Tinkler, patting at the back of his singed coat, staggered up to greet his master and was shocked. “Hermes, Captain, what’s this?”

“Our very own Queen, Tink, come to see her people. Pay your respects, Sir Tinkler. Let’s see you make a good leg.”

And Tinkler, infected as always by Quire’s confidence, fell in with the charade at once and bowed deep, whipping off his tattered cap, his snag tooth twisting upwards in a grin. “Welcome, Your Majesty-to the-the Court of King Booze!” He giggled and staggered, grabbing hold of dark-chinned Hogge, who passed with two tankards in either hand. “May I present to Your Majesty Lord Grunt of Hogge and"-he pulled on the wrist of the wench who had pushed him into the fire-"Lady Sow, his beautiful wife.” She pushed him again and he sat down in the slushy mud of the yard, still grinning. “But which Queen is it we honour? What’s her name?”

“Why, it’s Philomena,” said Quire, struggling from the bearskin coat to reveal his own black cloak beneath. From his belt he took his folded sombrero and smoothed it out, brushing at the crow’s feathers. “Queen Philomena-the Queen of Love!” Quire pinched his queen upon the painted cheek, upon the silken bottom, and caused a simper, though the huge, hot eyes were also a little startled, a little wary. The pair moved closer to the bonfire and Quire took one of Hogge’s tankards for himself, another for the Queen. “Ladies and Gentlemen of the Gryffyn. A cheer, if you please, for your sovereign, Queen Philomena, who dubs this night a Night of Love and bids you celebrate in her name.”

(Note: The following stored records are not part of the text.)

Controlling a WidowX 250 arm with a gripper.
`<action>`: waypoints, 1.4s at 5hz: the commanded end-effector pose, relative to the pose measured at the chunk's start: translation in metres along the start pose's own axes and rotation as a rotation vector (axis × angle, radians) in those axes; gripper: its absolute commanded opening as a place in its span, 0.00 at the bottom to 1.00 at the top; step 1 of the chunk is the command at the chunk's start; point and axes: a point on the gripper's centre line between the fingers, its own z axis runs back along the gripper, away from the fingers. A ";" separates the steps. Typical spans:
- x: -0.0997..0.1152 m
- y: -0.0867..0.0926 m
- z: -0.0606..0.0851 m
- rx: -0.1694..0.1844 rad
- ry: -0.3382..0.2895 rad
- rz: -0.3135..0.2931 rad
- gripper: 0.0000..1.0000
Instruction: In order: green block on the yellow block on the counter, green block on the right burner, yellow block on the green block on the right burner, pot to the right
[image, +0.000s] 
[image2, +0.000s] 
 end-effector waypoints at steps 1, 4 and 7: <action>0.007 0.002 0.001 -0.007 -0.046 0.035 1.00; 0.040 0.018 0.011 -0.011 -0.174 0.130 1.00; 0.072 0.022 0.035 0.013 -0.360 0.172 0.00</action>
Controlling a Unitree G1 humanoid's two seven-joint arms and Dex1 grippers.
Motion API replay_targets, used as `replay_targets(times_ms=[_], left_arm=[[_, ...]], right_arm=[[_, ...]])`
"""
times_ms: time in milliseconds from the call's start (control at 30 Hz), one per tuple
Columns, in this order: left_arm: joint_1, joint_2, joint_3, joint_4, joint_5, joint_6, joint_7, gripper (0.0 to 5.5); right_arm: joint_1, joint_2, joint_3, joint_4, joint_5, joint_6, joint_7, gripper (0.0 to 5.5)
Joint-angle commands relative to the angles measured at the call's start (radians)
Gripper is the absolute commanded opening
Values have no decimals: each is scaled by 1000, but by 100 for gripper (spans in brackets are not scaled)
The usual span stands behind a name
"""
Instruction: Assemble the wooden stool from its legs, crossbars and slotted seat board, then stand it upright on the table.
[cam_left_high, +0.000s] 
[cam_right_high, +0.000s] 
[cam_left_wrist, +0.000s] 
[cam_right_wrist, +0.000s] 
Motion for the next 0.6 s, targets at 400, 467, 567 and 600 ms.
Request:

As the crowd began to cheer, and some of them cried out bawdy promises to Quire’s queen, the captain looked about him in mock astonishment.

“I see no throne. What’s become of it? Where’s the Queen’s great Chair of State? What shall she sit upon?”

The answer was loud and conventional. Quire continued to play to the crowd. He held up his hands. “You are bad hosts. Sir Harlekin here will tell you that the Queen’s guests were better treated.” He put his arm around the patch-coated shoulder of the comedian, who hiccuped theatrically in his face and scratched his eye under his mask. “All had chairs, did they not?”

“They did, sir.”

“Good, solid chairs?”

“Excellent chairs, sir. Your Queen’s a beauty and I’d swear she’s-”

But already a large, high-backed chair was being passed over the heads of the mob and placed so that it was framed by the firelight behind. Again Quire bowed. “Be seated, madam, if you please.” With an awkward curtsey the mock-queen sat and stared around at the newfound Court, who, slack-mouthed, stared back. It seemed that she was drunk, or drugged, for her eyes were glazed and her own mouth moved oddly, though she showed lechery enough for Quire whenever he tickled her and licked her ear and whispered into it.

“Oh, Phil, how you’d satisfy the Caliph now-so much better than the real Queen.” Quire grinned, and hugged his concubine tighter.

And Phil Starling, gone quite Eros-mad, simpered at his lover, his master, and looked at the wonderful ruby ring upon his finger and could not believe that such riches could be his.